RATING SENSITIVITIES
Negative: Future developments that could lead to negative rating action include:
- Fitch expects to continue aligning RZD's IDR with Russia, given the strength of government links. Therefore, Fitch is unlikely to downgrade RZD before downgrading Russia. However, sustained FFO net adjusted leverage above 3.5x and FFO fixed charge coverage below 4x may be negative for RZD's ratings unless further evidence of state support is provided.
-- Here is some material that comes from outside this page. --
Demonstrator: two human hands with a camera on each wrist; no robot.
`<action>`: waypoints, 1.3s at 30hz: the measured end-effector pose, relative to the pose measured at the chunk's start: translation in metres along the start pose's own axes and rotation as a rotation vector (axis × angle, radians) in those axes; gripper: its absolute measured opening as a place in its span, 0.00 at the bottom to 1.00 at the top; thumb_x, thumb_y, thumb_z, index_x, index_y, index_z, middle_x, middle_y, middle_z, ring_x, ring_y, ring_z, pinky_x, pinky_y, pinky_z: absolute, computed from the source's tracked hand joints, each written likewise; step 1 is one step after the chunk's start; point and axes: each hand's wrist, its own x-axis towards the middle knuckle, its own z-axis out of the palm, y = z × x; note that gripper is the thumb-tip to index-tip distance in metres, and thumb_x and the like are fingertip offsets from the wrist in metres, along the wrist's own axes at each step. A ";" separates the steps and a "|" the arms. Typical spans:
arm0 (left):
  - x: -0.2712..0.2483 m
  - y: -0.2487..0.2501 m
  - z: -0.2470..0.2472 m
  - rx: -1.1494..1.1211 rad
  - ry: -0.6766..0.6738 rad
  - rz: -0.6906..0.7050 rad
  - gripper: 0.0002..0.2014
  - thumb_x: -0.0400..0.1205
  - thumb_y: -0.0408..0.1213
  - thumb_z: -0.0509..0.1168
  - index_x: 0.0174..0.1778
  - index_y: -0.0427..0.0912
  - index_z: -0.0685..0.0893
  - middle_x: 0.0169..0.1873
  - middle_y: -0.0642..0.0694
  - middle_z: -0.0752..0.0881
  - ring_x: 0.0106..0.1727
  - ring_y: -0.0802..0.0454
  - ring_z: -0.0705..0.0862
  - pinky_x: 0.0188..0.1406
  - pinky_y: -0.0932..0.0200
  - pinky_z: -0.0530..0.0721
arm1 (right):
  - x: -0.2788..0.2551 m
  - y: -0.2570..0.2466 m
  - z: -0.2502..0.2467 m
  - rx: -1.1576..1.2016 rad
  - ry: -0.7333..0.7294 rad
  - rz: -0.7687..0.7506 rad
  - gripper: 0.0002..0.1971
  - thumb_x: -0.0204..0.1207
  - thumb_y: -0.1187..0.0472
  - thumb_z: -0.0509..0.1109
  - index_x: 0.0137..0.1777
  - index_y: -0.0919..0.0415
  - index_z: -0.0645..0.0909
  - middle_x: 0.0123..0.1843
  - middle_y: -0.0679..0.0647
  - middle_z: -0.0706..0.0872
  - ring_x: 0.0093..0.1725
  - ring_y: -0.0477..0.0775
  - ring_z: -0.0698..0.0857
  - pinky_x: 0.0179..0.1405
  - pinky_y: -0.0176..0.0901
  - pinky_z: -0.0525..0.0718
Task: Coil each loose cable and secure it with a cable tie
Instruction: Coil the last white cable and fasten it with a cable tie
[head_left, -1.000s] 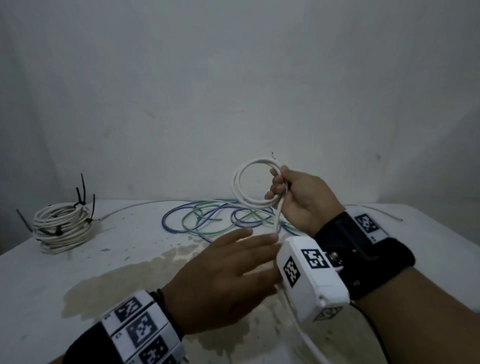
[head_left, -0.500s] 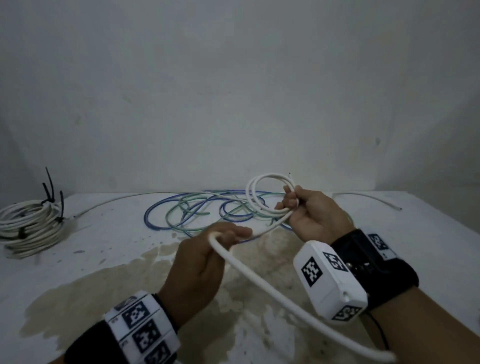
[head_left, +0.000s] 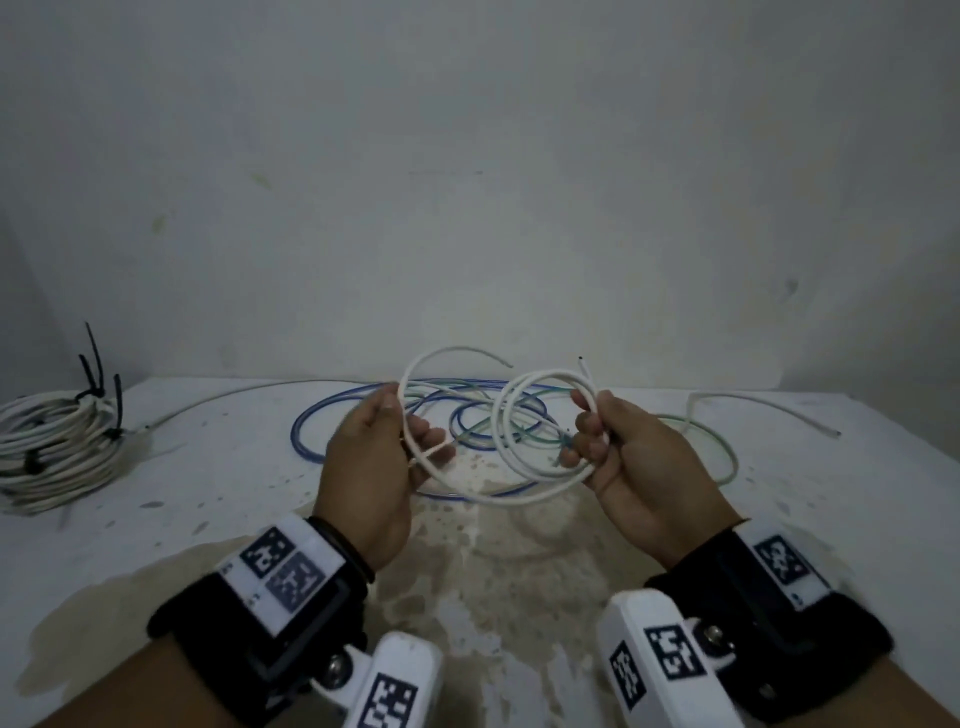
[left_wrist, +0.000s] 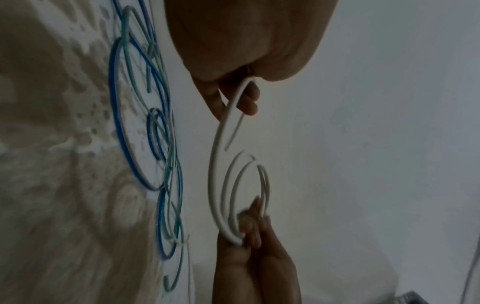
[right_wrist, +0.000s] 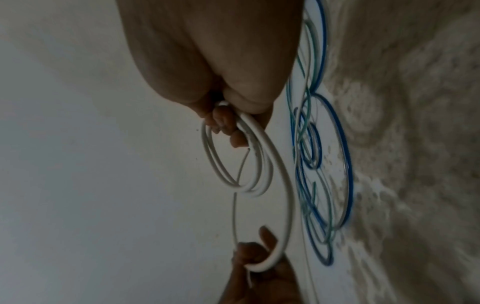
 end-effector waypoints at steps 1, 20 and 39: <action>0.007 0.002 -0.003 0.001 0.005 0.013 0.10 0.89 0.36 0.55 0.60 0.43 0.79 0.29 0.45 0.78 0.26 0.53 0.81 0.38 0.51 0.88 | 0.000 0.001 0.000 -0.031 -0.013 -0.013 0.15 0.87 0.60 0.52 0.46 0.66 0.78 0.26 0.50 0.72 0.20 0.44 0.66 0.22 0.38 0.76; 0.012 -0.017 -0.006 0.575 -0.236 0.260 0.11 0.87 0.30 0.55 0.46 0.40 0.82 0.30 0.54 0.84 0.41 0.53 0.85 0.47 0.55 0.86 | -0.019 0.022 0.000 -0.740 -0.266 0.035 0.18 0.85 0.60 0.58 0.36 0.73 0.70 0.27 0.53 0.67 0.21 0.46 0.63 0.21 0.41 0.65; -0.013 -0.040 -0.021 0.545 -0.626 0.094 0.12 0.80 0.38 0.65 0.46 0.33 0.89 0.30 0.47 0.86 0.30 0.54 0.83 0.33 0.63 0.82 | -0.025 0.036 -0.016 -0.997 -0.230 -0.070 0.10 0.78 0.59 0.70 0.35 0.57 0.78 0.27 0.52 0.84 0.20 0.47 0.71 0.23 0.41 0.69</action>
Positive: Future developments that could lead to positive rating action include:
- A positive change in Russia's rating may be replicated for RZD (up to BBB level), unless its links with the state weaken

For the sovereign rating of the Russian Federation, RZD's parent, the following sensitivities were outlined by Fitch in its rating action commentary of 9 January 2015:
The following risk factors individually, or collectively, could trigger a negative rating action:
- Continued exchange rate volatility, leading to broader financial sector instability requiring greater public financial support.
- Sustained low oil prices and/or continued recession in 2016, with adverse implications for the public finances and financial sector stability.
- Faster than forecast depletion of international reserves, reflecting larger than expected capital flight and/or accelerated dollarisation domestically.
- An intensification of sanctions or a geopolitical risk event.

The Outlook is Negative. Consequently, Fitch's sensitivity analysis does not currently anticipate developments with a high likelihood of leading to a positive rating change.

Future developments that could individually, or collectively, result in a stabilisation of the Outlook include:
- A reduction in tensions with the international community, resulting in an unwinding of sanctions and renewed access for Russian entities to international capital markets
- A sustained recovery in the oil price, coupled with an easing of macroeconomic and financial stress.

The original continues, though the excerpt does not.